I try it. It works, it helps.
It also helps to have a sense of your own musical identity, your natural vernacular.
One other thing I know is I prefer rough edges to smooth, hence a love for singers like David Bowie, Bono, or Nick Cave.
It’s probably why I shy away from Michael Buble and prefer darker, earthier jazz voices - Ray Charles, Tony Bennett (in his later years), Nina Simone.
I will never be any of these people. And it’s not required.
Their style and influence simply offer another doorway, another entry point, into finding my own interpretation.
Finally, I’m falling back on my belief that singing is about intention, not perfection.
Call it a motto, call it an excuse. But as Leonard Cohen famously sang, ‘there is a crack in everything, that’s how the light gets in’.
It’s not about being note-perfect.

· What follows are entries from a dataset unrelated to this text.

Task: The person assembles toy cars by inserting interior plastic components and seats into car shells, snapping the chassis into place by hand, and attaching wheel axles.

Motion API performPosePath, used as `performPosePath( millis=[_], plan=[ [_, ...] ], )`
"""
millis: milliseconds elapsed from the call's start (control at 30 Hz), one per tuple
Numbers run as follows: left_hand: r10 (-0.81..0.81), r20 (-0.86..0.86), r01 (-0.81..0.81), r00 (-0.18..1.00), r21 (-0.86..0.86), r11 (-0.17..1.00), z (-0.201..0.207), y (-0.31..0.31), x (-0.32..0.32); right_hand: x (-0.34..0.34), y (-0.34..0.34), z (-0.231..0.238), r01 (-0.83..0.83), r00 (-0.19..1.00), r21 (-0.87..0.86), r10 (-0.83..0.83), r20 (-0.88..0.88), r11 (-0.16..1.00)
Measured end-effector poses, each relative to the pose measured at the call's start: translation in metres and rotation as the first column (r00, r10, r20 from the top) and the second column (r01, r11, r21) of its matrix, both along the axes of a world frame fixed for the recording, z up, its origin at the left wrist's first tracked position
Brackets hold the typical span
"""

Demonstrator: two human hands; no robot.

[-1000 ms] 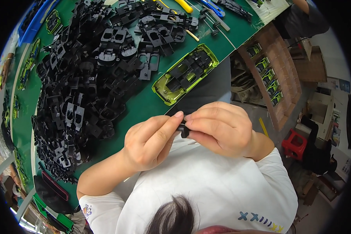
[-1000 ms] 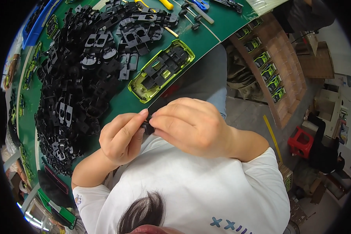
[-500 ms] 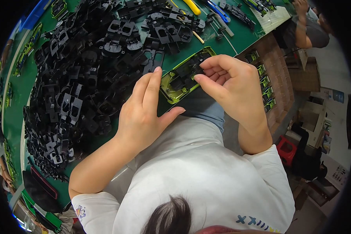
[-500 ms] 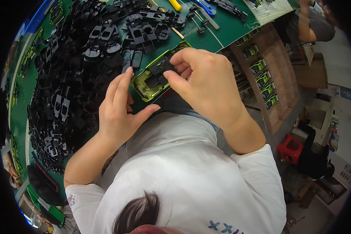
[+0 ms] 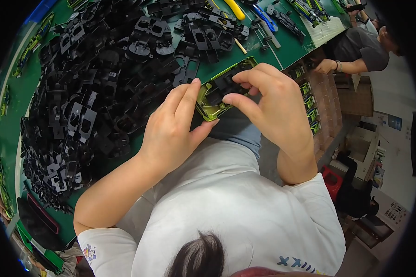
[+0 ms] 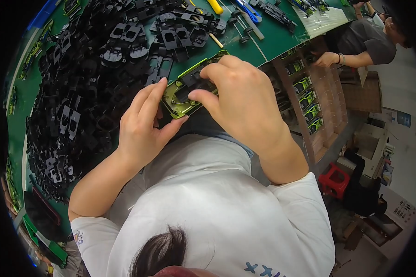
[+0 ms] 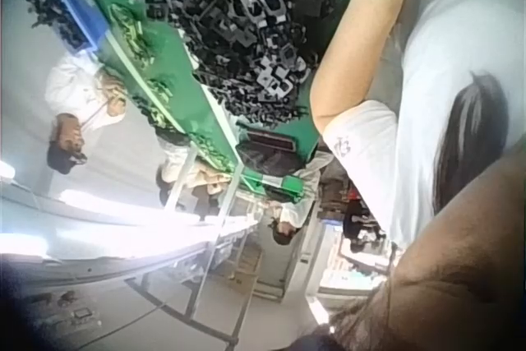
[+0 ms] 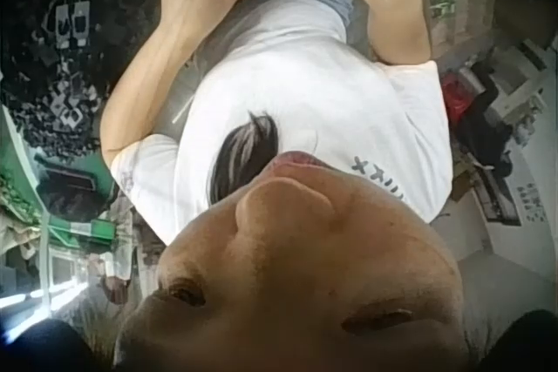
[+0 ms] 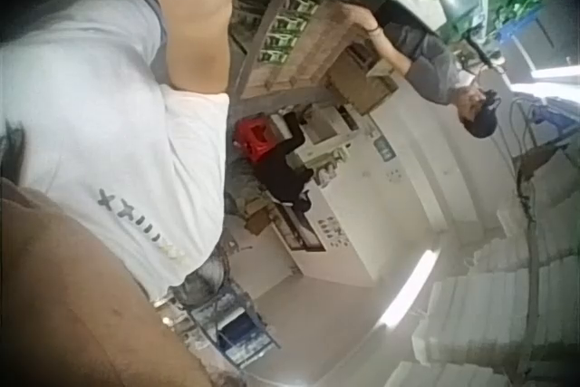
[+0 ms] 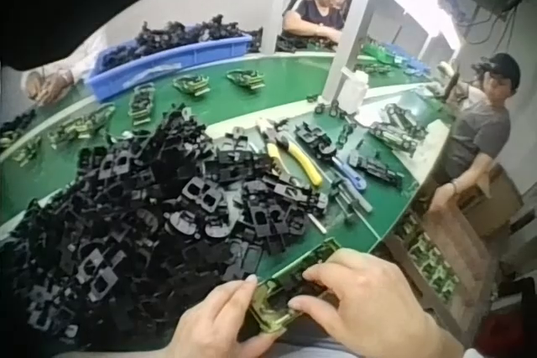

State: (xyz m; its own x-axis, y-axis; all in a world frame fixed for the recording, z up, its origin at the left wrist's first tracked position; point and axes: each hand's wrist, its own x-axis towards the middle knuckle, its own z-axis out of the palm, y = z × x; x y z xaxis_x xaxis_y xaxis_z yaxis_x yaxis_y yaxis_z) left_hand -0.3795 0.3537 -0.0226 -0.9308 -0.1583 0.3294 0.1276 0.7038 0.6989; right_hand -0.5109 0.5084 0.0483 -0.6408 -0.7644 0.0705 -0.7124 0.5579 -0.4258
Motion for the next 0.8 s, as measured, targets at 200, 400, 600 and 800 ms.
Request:
performPosePath(
  millis=[200, 400, 600, 800],
  plan=[
    [0.059, -0.049, -0.059, 0.997, 0.015, 0.998, -0.005, 0.002, -0.001, -0.006, 0.023, 0.005, -0.16, 0.971, -0.13, 0.133, -0.196, 0.978],
    [0.029, 0.005, -0.029, 1.0, -0.002, 1.0, 0.0, 0.001, -0.002, 0.002, 0.03, -0.017, -0.194, 0.958, -0.04, 0.181, -0.222, 0.98],
    [0.038, -0.016, -0.038, 0.999, -0.018, 0.999, 0.0, 0.001, -0.003, 0.003, 0.033, -0.018, -0.173, 0.956, 0.04, 0.178, -0.234, 0.984],
    [0.044, -0.007, -0.044, 0.999, -0.016, 0.999, 0.002, 0.001, -0.003, -0.002, 0.031, -0.017, -0.203, 0.927, 0.094, 0.222, -0.302, 0.975]
  ],
)
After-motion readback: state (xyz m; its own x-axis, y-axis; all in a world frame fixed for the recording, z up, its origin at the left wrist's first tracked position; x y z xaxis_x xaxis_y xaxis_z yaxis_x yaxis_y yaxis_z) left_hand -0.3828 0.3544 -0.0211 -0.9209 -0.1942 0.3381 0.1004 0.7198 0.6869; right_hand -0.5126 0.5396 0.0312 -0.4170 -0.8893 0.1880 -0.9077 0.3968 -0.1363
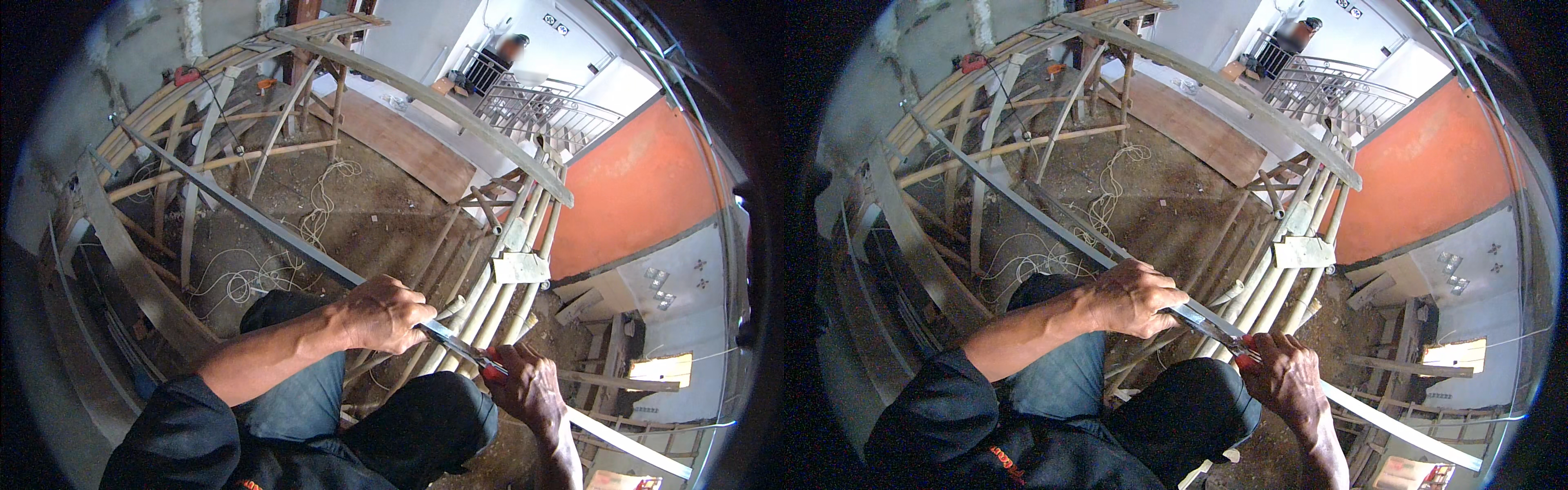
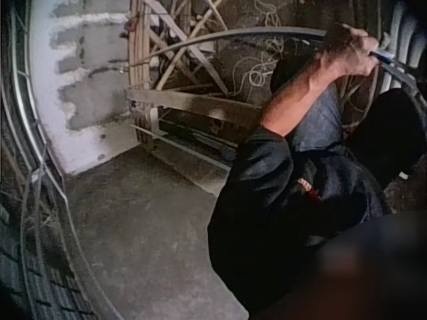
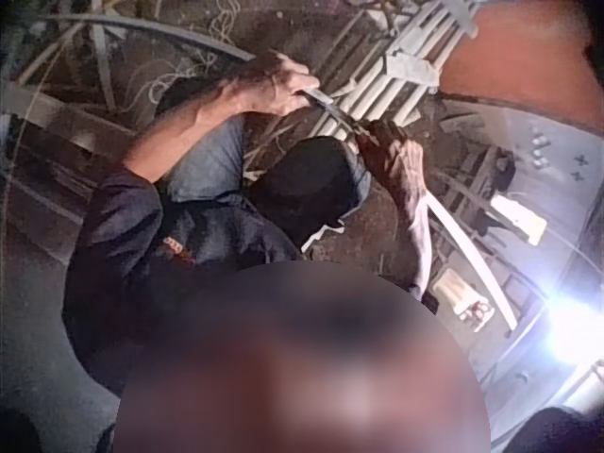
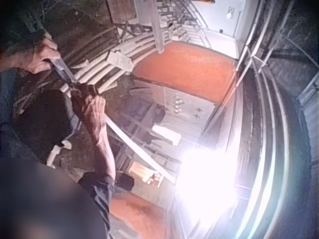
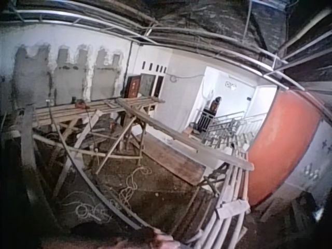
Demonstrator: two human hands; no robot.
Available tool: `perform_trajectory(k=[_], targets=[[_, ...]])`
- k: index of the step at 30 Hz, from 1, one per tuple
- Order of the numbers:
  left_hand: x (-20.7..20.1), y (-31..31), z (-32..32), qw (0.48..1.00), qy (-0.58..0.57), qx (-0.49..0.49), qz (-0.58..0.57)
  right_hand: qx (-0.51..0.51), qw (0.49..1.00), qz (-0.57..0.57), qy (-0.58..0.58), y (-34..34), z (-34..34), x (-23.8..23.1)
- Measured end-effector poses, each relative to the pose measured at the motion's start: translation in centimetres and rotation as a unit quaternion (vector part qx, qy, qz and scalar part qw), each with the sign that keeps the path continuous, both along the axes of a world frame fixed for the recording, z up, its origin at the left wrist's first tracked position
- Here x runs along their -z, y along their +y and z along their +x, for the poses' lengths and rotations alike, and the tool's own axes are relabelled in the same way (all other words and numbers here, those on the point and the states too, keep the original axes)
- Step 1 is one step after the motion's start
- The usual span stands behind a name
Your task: The person uses tin snips to cut a long metal strap while seated on a bamboo scaffold. They repeatedly position the strap, cut sections, and reposition the remaining piece for further cuts.
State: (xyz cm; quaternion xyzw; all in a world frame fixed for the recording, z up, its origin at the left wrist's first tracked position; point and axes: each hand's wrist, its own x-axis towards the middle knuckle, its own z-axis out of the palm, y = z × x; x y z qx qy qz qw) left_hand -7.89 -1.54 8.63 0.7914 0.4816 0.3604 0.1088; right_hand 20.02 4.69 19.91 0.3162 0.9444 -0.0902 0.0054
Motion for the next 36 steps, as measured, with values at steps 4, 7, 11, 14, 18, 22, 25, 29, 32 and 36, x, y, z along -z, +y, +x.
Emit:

I must rough each standard up, metaphorically speaking.
Find my own truth in the lyrics.
Inject my own demons into the melody.
Sing it like I lived it.
What are your thoughts on the standards?
Which are the definitive versions, in your opinion?
Leave a comment and let me know!
There seems to me to be a set of the standard repertoire that withstands familiarity and is always ripe for new interpretations. In terms of how to approach singing them, all I can off is to watch how Sinatra sings 'Moonlight in Vermont' from 1966: https://www.youtube.com/watch?v=Us0mUAGeps4
I have no problem with classic repertoire, it's a good reference point for audiences and artists. There's a good reason why so many of these songs have stood the test of time, and I like to hear new interpretations of music that already resonates emotionally.